1) The decision of the trial magistrate as captured in point (b) of the judgment’s final orders is hereby set aside and substituted with an order that the 1st respondent is entitled to 1/2 an acre out of land parcel no. 3689 measuring 0. 38 ha and the 2nd appellant is hereby directed to transfer the said 1/2 acre out of parcel no 3689 forthwith to the 1st respondent failure to which, the Deputy Registrar of the court is hereby authorized to sign all requisite documents to give effect to the aforementioned transfer. The remainder of the land is to be held in terms directed by the trial magistrate”.

2. The 2nd appellant is condemned to pay half costs of this appeal, and half costs in the lower court to the respondents.

3. Any orders of injunction or inhibition as well as orders of stay of execution in respect of the suit parcels are hereby discharged, but I proceed to grant a stay of this judgment for a period of 60 days.

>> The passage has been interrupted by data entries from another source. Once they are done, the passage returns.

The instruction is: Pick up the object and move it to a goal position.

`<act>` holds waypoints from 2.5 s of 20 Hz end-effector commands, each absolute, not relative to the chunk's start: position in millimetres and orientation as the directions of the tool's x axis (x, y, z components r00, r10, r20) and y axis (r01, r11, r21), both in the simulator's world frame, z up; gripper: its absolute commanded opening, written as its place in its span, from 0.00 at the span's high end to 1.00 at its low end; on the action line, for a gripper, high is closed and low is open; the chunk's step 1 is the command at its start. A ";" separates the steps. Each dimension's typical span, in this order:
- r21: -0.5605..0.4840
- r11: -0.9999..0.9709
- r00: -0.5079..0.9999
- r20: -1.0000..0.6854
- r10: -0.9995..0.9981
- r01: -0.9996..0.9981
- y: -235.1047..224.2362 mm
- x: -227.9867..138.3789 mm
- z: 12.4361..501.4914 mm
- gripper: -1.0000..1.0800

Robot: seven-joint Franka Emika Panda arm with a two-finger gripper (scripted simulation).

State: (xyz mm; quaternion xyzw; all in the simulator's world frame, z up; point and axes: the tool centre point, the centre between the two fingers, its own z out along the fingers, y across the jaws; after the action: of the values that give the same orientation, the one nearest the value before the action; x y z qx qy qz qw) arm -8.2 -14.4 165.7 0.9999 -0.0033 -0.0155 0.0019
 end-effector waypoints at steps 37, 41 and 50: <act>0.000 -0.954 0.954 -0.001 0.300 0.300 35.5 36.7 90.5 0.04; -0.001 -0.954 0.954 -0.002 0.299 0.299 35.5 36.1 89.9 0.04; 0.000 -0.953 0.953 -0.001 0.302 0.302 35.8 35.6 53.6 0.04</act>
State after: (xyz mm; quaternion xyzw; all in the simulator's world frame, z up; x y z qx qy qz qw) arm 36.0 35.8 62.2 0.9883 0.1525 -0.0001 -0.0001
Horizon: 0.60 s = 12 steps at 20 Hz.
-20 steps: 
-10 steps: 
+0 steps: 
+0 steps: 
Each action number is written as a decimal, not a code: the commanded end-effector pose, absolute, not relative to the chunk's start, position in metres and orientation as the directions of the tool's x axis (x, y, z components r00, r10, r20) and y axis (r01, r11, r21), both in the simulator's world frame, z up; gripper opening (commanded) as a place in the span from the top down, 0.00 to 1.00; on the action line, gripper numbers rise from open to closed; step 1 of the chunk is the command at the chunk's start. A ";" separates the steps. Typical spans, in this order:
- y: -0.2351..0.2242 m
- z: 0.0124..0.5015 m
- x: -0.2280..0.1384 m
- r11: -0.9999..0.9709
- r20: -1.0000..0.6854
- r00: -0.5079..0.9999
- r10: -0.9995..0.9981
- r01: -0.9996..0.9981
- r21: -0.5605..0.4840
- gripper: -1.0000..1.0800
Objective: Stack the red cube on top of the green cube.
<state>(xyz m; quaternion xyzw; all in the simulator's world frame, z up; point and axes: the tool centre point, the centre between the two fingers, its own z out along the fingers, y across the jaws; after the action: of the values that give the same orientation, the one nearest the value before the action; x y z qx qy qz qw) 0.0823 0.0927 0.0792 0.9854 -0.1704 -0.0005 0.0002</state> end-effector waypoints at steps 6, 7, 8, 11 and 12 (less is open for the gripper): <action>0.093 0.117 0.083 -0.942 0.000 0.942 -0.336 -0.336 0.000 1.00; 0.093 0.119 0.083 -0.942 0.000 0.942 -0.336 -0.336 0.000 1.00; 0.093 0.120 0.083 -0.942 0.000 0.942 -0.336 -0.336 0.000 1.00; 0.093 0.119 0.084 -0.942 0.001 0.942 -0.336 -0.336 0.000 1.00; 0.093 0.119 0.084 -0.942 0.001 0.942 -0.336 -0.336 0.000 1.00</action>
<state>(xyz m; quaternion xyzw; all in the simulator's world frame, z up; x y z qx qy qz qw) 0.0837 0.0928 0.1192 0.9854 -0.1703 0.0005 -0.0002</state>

DATED, SIGNED AND DELIVERED AT MERU THIS 30TH DAY OF APRIL, 2020

HON. LUCY. N. MBUGUA

ELC JUDGE

ORDER

The date of delivery of this ruling was given to the parties at the conclusion of the hearing and by a fresh notice by the Deputy Registrar.  In light of the declaration of measures restricting court operations due to the COVID-19 pandemicand following the practice directions issued by his Lordship, the Chief Justice dated 17th March, 2020 and published in the Kenya Gazette of 17th April 2020 as Gazette Notice no.3137, this ruling has been delivered to the parties by electronic mail.  They are deemed to have waived compliance with order 21 rule 1 of the Civil Procedure Rules which requires that all judgments and rulings be pronounced in open court.